DIRECTIONS FOR THIS TASK: What is needed is an exact copy of the entries below, from the line that contains "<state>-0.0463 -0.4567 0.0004" through the final line, both included, and nothing else.

PROVIDED INFORMATION:
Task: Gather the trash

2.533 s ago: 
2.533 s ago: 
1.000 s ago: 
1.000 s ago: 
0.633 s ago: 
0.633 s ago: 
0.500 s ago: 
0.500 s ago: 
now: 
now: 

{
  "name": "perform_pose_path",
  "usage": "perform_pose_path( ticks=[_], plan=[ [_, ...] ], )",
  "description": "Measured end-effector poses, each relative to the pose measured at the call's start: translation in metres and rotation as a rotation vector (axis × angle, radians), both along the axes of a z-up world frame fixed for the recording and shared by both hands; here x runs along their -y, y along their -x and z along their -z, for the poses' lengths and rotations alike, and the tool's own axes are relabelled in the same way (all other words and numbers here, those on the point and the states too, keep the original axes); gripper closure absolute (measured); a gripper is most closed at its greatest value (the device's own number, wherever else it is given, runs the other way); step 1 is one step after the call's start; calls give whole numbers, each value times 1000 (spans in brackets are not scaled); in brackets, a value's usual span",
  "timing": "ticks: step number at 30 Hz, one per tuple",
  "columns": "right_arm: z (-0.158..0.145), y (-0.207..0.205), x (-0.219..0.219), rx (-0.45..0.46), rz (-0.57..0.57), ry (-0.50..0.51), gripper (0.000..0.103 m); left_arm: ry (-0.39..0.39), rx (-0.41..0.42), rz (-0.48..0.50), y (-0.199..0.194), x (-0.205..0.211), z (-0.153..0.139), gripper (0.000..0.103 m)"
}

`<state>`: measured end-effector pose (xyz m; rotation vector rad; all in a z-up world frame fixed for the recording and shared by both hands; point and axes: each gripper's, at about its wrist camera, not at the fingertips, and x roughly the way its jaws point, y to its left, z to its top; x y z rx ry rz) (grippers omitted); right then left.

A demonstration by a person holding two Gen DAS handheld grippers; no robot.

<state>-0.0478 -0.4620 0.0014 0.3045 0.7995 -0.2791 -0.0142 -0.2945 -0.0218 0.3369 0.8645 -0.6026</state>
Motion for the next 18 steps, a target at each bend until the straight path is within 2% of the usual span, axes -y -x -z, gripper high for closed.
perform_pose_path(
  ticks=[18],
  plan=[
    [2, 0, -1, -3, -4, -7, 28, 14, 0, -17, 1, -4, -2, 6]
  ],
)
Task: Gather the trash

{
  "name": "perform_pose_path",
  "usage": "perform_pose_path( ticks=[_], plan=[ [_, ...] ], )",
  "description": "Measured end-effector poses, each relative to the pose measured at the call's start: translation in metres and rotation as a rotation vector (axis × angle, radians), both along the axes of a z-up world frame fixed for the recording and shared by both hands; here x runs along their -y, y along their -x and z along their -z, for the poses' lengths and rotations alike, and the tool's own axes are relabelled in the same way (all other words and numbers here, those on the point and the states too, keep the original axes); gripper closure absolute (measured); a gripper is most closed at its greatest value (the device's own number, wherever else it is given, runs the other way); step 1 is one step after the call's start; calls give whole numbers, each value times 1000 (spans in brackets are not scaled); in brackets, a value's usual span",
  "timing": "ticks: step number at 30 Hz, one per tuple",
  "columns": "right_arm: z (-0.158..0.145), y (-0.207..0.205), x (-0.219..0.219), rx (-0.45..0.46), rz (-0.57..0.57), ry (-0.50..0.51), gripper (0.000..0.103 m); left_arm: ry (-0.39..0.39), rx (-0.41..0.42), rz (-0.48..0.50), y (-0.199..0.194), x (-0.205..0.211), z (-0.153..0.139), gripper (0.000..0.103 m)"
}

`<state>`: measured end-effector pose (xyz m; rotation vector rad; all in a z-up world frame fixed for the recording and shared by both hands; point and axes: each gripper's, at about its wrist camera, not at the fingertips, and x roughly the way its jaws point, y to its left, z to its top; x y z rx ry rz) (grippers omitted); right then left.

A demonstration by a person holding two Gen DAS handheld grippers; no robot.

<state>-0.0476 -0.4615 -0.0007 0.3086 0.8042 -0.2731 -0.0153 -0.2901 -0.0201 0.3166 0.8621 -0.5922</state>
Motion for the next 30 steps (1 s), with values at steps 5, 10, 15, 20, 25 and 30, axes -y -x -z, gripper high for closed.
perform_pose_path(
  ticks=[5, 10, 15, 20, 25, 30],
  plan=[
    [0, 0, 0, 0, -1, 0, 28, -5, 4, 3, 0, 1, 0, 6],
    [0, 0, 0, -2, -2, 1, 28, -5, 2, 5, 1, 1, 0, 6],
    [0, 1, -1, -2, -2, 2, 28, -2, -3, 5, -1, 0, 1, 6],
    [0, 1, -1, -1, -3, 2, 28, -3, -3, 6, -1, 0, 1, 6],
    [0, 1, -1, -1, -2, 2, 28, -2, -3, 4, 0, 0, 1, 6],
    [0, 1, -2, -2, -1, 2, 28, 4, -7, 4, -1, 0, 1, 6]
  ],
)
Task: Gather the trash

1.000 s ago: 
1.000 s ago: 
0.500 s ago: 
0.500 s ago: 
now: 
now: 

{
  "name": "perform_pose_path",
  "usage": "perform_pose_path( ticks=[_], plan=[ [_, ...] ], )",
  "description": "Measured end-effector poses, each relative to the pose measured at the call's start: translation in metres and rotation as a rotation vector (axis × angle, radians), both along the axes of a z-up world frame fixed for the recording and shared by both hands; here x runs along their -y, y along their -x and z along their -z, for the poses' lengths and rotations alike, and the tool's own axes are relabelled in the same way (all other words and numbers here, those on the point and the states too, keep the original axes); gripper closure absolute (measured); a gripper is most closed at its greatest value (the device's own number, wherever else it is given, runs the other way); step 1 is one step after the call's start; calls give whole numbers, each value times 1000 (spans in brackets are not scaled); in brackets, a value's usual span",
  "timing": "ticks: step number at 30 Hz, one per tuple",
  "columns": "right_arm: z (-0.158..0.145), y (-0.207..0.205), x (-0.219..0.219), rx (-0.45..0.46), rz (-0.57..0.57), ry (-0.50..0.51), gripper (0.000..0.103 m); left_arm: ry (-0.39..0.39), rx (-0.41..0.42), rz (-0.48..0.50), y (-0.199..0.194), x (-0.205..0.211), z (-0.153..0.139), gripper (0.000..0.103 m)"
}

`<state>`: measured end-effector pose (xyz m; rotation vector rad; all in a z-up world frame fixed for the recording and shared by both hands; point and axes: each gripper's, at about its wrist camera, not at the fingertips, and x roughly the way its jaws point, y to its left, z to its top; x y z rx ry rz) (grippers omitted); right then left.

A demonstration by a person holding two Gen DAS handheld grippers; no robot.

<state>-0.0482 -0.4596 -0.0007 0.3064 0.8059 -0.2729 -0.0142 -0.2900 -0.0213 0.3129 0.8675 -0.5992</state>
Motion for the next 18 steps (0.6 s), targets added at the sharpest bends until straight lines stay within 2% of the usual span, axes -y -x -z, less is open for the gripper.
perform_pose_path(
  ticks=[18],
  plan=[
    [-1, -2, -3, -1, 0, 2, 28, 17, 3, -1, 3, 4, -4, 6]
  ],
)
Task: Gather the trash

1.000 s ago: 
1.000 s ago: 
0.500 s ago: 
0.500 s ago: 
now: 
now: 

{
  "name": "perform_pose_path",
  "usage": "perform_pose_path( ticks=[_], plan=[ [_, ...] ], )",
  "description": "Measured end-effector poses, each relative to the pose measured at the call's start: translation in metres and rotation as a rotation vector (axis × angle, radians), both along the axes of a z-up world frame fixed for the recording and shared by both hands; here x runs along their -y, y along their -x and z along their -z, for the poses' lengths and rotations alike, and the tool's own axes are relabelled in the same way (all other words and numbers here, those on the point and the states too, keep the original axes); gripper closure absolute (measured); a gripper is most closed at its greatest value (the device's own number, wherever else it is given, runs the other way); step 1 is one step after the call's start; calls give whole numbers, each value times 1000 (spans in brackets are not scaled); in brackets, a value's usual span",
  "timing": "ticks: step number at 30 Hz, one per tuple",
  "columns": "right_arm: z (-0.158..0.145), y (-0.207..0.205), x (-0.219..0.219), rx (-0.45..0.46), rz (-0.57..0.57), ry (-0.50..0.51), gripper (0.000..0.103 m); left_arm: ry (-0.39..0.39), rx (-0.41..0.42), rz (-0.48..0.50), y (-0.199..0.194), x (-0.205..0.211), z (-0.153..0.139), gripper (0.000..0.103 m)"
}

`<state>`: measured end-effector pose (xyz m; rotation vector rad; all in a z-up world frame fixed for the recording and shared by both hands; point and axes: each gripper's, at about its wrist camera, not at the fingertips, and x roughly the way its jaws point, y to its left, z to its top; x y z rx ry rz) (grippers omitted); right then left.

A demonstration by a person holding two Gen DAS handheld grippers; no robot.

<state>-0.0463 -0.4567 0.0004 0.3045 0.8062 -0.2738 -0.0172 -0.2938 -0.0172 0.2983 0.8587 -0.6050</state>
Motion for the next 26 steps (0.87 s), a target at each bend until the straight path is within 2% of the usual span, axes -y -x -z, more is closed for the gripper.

THE COMPLETED TASK:
<state>-0.0463 -0.4567 0.0004 0.3045 0.8062 -0.2738 -0.0172 -0.2938 -0.0172 0.2983 0.8587 -0.6050</state>
Motion for the next 26 steps (0.87 s), a target at each bend until the straight path is within 2% of the usual span, axes -y -x -z, more is closed for the gripper.

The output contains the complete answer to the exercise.